Siyasi mesaj veren filmler kasıtlı çıkarılıyor

"Toplum bir travma sürecinde siyasi anaforun içinde sarsılıyor. Günümüzde daha çok Kürt meselesini anlatan siyasi filmler kasıtlı çıkarılıyor" diyen Uçakan, Türk sinemasının tarihsel gelişimi içinde siyasete hep mesafeli durduğunu belirtti. Yeşilçam döneminde Türk sinemasının siyasetten uzak kalmasının ana nedeninin koyu sansür olduğunu söyleyen Uçakan, Türkiye'de, sinemasın filizlenmesinin 1950 yılında Demokrat Parti iktidarı ile başladığını söyledi. 1970'li yıllara kadar Türk sinemasının toplumsal duyarlılıktan uzak, eğlenceye dönük bir anlayış sergilediğini ifade eden Uçakan, 1970'li yıllarda sinemanın siyasi baskılara ve ağır sansüre rağmen çeşitlilik gösterdiğinin altını çizdi.

Toplumu manipüle eden tarafını göremedik

Uçakan, "Marksist düşüncenin sinemada en bariz şekilde yansıması Yılmaz Güney Filmleri ile olmuştur. Güney yaptığı filmlerle büyük bir kitleyi yakalamayı başarmıştır. Güney'in filmleri ciddi bir estetik kaygısı ve sanatsal duyarlılığı olan, toplumun hassasiyetini yansıtan eserlerdi" diye konuştu. 1970'li yılların arından sinemada siyasi senaryoların ağırlık kazandığını ifade eden Uçakan, Sosyalist, Marksist, yapımların toplumda çağdaşlık algısı ile kabul gördüğünü, din adına çekilen eserlerin ise aşağılandığını bu yönde çalışan yönetmen ve senaristlerin ise yobazlıkla suçladığını ifade etti. Uçakan, "O yıllarda çektiğimiz filmlerde cami göstermekten bile korkuyorduk. Bir aşağılık kompleksine sürüklendik. Sinemanın din boyutunu kendi insanımıza, teraziyi hâkim kılmanın idraki içindeki tarafa anlatamadık. Kameramızı toplumdaki ahlaksızlığa karşı kullanamadık. Biz Müslümanlar olarak sinemanın toplumu manipüle eden tarafını göremedik" diye konuştu.
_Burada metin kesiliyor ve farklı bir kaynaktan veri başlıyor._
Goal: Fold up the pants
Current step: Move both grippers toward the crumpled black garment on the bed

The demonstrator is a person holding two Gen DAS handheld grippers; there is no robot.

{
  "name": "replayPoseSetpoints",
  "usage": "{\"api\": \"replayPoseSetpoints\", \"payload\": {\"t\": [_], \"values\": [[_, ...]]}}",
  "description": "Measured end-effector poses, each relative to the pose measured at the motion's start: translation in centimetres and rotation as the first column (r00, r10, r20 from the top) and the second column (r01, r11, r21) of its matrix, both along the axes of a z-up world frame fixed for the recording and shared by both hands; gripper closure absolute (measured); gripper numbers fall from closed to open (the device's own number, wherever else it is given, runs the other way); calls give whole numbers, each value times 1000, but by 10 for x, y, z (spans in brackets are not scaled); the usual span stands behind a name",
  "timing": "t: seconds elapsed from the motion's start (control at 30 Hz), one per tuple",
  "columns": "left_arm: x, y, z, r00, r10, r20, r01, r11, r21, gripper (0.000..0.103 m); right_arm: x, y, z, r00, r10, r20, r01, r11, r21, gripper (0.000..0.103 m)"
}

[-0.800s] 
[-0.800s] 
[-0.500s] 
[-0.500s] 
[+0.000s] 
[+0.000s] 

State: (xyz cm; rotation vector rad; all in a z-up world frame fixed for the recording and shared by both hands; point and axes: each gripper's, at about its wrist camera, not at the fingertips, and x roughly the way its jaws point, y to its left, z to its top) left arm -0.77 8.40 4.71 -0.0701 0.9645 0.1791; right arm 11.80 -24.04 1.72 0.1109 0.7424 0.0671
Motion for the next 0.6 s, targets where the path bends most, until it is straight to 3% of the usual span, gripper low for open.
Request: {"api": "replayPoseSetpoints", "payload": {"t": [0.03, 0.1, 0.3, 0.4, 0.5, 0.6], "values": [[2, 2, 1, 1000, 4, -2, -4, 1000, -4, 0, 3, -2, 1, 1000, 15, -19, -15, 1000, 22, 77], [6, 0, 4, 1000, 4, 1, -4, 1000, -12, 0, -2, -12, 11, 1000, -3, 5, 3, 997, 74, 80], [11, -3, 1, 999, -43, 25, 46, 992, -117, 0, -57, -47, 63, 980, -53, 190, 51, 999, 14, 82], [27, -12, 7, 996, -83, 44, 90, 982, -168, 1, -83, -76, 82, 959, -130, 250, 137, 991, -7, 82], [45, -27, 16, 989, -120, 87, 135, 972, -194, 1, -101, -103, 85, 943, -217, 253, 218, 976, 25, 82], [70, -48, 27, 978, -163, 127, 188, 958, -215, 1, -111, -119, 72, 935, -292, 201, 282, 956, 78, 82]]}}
"Sevda Kuşun Kanadında" ile ekrana dönüyor

TRT'de yayınlanacak olan ve başrolünü Yavuz Bingöl'ün üstlendiği "Sevda Kuşun Kanadında" adlı dizinin genel yönetmenliği ile televizyon ekranlarına döneceğini ifade eden Uçakan, dizinin Nisan ayı içerisinde gösterime gireceğini söyledi. Çekimlerine uzun zaman önce başlanan dizinin senaryosunu "Yedi Güzel Adam" dizisiyle tanınan Ahmet Tezcan'ın yazacağını söyleyen Uçakan dizinin yönetmen koltuğunda ise Yasin Uslu'nun oturacağını kaydetti. Uçakan, 1968 ile 1972 yılları arasındaki olaylara ışık tutacak dizide dönemin zorluğunu çeken insanların hikâyesine yer verileceğinin altını çizdi.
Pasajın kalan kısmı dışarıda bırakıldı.